Currently, Creative Commons USA is run out of the Program on Information Justice and Intellectual Property at the American University Washington College of Law. Our small team of IP experts and organizers work with a host of institutions and organizations around the country, but today, we want to highlight some amazing work happening in our own backyard – right here at American University.

Below is an update from David Rose, Program Director of Open American:

Launched in the Summer of 2015, the Open American program has saved American University students nearly $400,000 to date. Based out of the Center for Teaching, Research & Learning (CTRL), Open American fosters the use of Open Educational Resources (OERs) in place of commercial texts to save students money while also advancing effective and innovative pedagogical practices.

18 AU faculty members have already adopted an open textbook or a collection of other open resources. With 21 new adoptions expected next year, in addition to the continual accrual of textbook savings from current adopters, the Open American program expects to surpass $1 million in student savings sometime in 2020.

While student savings is often the most talked about advantage of OER, pedagogical innovation continues to come out of the Open American program as well. For example, Professor John Willoughby paired his use of a free OER text with a course redesign to include in-class, TA-facilitated, active-learning sessions, giving students in his very large lecture class increased opportunity to practice applying economic principles. Professor Sorangel Rodriguez-Velazques used her OER grant to develop highly customized course materials, creating a comprehensive, digital Chemistry of Cooking textbook.

Earlier this year, AU joined the Open Textbook Network (OTN), an active community of over 600 campuses across the country (that’s about 15% of higher education!) that promote access, affordability, and student success through the use of open textbooks. Based at the University of Minnesota, the OTN hosts a library of open textbooks that are peer reviewed and available for free use.

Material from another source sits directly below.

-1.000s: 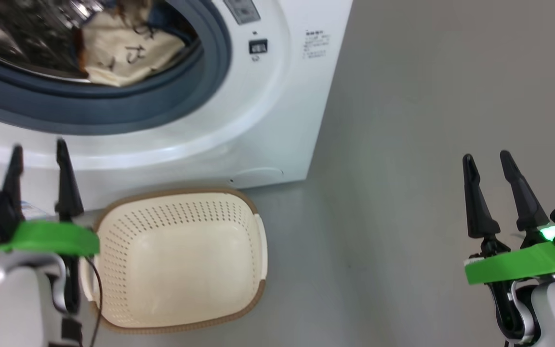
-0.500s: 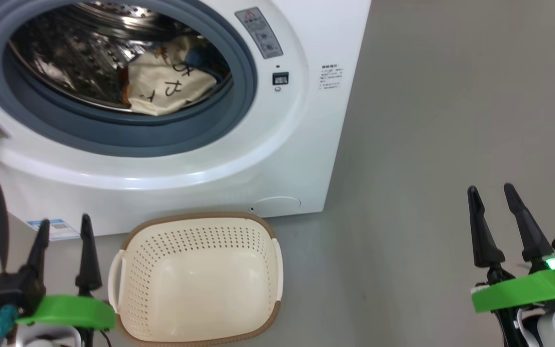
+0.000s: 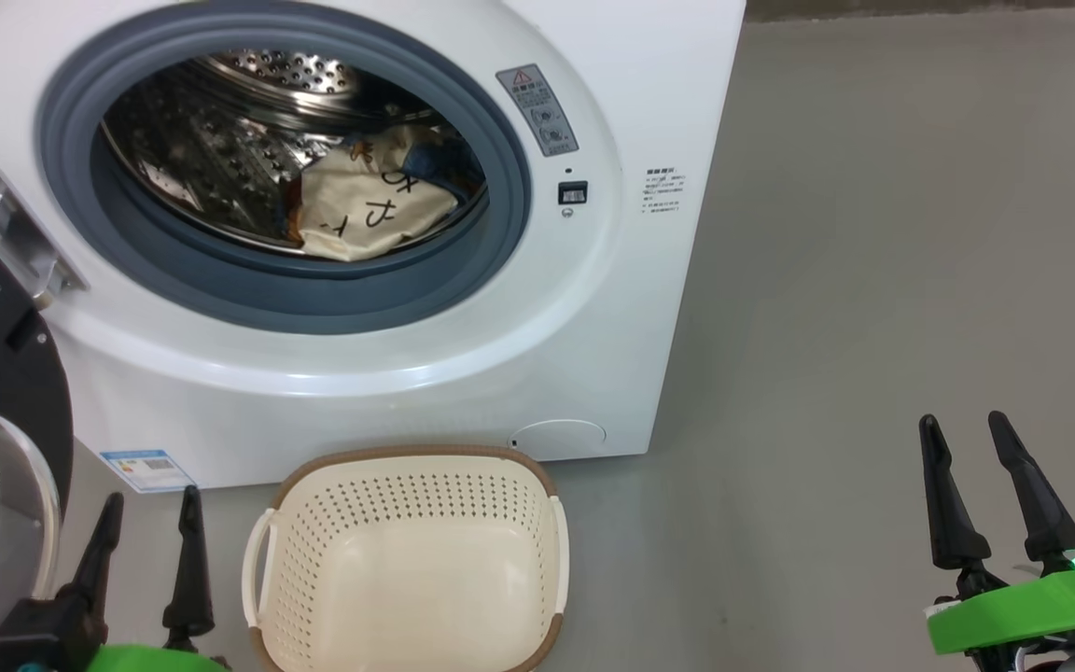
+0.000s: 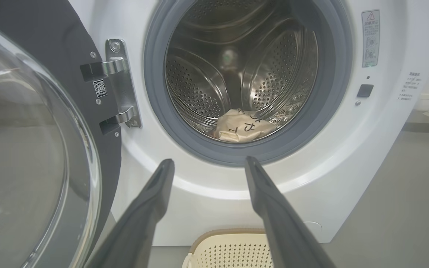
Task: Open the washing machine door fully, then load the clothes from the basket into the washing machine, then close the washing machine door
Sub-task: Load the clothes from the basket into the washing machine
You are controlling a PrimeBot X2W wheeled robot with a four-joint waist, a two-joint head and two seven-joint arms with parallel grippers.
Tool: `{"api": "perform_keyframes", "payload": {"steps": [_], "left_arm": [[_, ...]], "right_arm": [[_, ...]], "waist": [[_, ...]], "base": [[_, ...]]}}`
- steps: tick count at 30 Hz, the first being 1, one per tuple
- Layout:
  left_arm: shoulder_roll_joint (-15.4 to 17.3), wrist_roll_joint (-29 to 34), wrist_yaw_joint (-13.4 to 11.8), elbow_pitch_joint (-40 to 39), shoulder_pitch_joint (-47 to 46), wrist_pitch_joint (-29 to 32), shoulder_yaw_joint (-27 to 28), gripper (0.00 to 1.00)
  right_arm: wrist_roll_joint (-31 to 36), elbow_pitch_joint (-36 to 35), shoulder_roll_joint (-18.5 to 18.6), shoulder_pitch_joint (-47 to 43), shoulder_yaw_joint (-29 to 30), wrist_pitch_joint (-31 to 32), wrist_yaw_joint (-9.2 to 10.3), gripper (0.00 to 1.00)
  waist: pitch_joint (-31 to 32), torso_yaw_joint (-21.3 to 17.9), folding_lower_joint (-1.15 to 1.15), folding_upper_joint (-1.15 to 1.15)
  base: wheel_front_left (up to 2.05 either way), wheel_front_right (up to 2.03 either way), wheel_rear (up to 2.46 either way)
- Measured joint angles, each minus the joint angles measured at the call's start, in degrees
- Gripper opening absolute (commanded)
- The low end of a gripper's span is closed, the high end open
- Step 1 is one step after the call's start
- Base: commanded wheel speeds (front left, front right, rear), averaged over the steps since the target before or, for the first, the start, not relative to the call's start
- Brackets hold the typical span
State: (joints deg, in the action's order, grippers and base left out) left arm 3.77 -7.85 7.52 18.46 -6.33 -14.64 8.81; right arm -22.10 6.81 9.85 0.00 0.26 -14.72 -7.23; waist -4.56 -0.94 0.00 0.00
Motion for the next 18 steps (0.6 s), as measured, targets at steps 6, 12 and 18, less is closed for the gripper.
{"api": "perform_keyframes", "payload": {"steps": [6,12,18], "left_arm": [[0.01,-0.45,0.00,-0.58,1.03,0.00,-0.20,1.00],[0.00,-0.81,0.00,-0.74,1.74,0.00,-0.37,1.00],[-0.01,-1.18,0.00,-0.81,1.95,0.00,-0.36,1.00]], "right_arm": [[0.00,-0.01,0.02,-0.65,-0.01,0.00,0.00,1.00],[0.00,-0.08,0.08,-0.65,-0.09,0.00,0.00,1.00],[0.26,-0.26,0.18,-0.66,-0.11,0.00,0.00,1.00]], "waist": [[1.15,0.39,0.00,0.00],[1.58,0.48,0.00,0.00],[1.34,0.43,0.01,0.00]], "base": [[0.00,0.00,0.00],[0.00,0.00,0.00],[-0.01,0.01,0.00]]}}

As an OTN member, AU will continue to promote greater awareness and use of open teaching materials, and to offer professional development activities.

Most recently, Open American has started to expand beyond the walls of CTRL. Completely independently, the AU Library recently launched an open access publishing fund which has been a convenient avenue to build camaraderie and mutual goals between CTRL and the library. An all-things-open libguide is in the works, as are joint presentation at departmental meetings.

The Open American program has also started working with U.S. PIRG, a student-run and funded public interest group that has made textbook affordability one of their top initiatives. If you found yourself on main campus this fall, you might have come across them on the quad one Wednesday afternoon, successfully collecting hundreds of signatures from students and faculty alike who all made commitments to lower the cost of textbooks and other course materials.